_Instructions for the task:_ Return only the stretch of the material below that begins with the line containing "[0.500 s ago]" and ends with the line containing "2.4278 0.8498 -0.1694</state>", exactly; both of those lines belong to it.

======== Data extract

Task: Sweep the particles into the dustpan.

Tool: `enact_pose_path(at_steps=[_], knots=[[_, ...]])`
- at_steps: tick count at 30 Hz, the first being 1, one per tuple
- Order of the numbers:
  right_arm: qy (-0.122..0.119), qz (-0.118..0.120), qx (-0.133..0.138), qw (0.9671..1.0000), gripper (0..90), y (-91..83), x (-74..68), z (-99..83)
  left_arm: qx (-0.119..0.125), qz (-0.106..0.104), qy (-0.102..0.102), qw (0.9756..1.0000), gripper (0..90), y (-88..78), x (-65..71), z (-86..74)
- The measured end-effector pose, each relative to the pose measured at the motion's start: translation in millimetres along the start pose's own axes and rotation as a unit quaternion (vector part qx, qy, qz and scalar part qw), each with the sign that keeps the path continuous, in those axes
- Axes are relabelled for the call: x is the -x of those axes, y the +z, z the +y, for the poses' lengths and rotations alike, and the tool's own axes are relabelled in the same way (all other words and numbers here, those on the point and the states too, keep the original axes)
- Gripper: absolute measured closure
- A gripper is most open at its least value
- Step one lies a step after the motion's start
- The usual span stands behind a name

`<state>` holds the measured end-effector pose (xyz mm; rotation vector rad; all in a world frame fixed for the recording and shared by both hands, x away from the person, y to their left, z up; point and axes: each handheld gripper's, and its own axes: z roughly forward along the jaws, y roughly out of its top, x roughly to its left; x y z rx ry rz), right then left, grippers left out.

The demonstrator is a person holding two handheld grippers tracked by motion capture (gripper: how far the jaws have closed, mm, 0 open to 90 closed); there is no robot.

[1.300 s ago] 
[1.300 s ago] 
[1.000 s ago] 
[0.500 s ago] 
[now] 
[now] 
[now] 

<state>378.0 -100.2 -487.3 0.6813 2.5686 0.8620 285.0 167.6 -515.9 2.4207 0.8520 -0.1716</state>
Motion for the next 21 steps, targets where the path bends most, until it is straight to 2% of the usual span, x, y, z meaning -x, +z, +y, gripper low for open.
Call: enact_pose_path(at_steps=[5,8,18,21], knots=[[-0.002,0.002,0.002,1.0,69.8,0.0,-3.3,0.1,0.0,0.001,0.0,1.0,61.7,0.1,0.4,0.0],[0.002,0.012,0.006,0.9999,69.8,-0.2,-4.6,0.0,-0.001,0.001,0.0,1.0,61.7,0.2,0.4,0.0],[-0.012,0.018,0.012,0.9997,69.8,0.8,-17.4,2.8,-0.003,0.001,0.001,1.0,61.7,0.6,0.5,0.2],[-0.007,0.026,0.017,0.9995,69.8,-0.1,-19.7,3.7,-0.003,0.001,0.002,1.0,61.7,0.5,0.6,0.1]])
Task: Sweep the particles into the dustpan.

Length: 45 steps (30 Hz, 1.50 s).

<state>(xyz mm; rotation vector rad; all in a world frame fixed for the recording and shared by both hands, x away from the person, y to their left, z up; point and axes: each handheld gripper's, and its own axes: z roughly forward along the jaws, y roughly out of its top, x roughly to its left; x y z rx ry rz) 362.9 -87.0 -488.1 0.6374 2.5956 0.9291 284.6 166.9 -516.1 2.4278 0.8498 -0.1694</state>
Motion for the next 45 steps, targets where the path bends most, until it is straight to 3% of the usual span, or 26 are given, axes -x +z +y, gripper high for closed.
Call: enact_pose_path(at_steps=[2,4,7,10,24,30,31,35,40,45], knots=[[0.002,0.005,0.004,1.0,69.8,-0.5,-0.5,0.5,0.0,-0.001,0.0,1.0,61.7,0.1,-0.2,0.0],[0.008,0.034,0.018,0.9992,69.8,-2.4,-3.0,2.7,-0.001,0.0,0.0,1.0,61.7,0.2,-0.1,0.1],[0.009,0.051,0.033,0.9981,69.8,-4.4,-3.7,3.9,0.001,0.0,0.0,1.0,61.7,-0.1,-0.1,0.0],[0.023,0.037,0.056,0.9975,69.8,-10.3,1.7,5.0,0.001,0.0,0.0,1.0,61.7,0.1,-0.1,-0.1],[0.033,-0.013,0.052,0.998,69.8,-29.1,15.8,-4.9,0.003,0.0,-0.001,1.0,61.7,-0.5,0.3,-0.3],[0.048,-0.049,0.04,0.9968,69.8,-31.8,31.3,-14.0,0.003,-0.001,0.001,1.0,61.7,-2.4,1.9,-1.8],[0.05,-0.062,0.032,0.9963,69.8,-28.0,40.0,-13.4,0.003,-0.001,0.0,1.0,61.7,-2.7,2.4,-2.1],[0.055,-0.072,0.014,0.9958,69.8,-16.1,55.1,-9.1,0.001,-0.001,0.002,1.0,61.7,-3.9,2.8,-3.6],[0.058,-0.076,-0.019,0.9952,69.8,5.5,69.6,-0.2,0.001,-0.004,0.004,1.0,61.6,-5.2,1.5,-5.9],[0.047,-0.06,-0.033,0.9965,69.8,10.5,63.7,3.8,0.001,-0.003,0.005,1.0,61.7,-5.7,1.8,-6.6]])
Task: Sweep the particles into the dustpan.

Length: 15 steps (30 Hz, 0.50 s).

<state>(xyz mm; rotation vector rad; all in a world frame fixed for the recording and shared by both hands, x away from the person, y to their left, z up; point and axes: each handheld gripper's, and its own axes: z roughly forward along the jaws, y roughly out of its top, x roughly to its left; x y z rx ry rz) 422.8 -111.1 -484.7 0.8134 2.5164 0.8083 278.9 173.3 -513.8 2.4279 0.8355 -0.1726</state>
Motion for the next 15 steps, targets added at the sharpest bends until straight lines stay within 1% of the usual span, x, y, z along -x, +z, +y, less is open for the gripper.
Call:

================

_Response area:_
[0.500 s ago] 
[now] 
[now] 
[now] 

<state>378.0 -100.2 -487.3 0.6813 2.5686 0.8620 285.0 167.6 -515.9 2.4207 0.8520 -0.1716</state>
Motion for the next 21 steps, targets where the path bends most, until it is straight to 2% of the usual span, x, y, z meaning -x, +z, +y, gripper low for open.
Call: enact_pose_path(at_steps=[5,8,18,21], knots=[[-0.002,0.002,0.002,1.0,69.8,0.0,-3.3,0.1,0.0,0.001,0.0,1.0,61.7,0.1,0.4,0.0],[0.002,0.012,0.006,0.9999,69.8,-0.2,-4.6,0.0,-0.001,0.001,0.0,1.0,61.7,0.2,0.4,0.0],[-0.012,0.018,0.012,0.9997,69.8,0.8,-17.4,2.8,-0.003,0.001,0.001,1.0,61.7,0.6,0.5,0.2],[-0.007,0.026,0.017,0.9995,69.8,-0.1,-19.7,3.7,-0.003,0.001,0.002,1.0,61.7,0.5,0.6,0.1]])
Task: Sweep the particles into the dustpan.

Length: 45 steps (30 Hz, 1.50 s).

<state>(xyz mm; rotation vector rad; all in a world frame fixed for the recording and shared by both hands, x away from the person, y to their left, z up; point and axes: each handheld gripper's, and its own axes: z roughly forward along the jaws, y roughly out of its top, x roughly to its left; x y z rx ry rz) 362.9 -87.0 -488.1 0.6374 2.5956 0.9291 284.6 166.9 -516.1 2.4278 0.8498 -0.1694</state>

The work on this exercise is finished.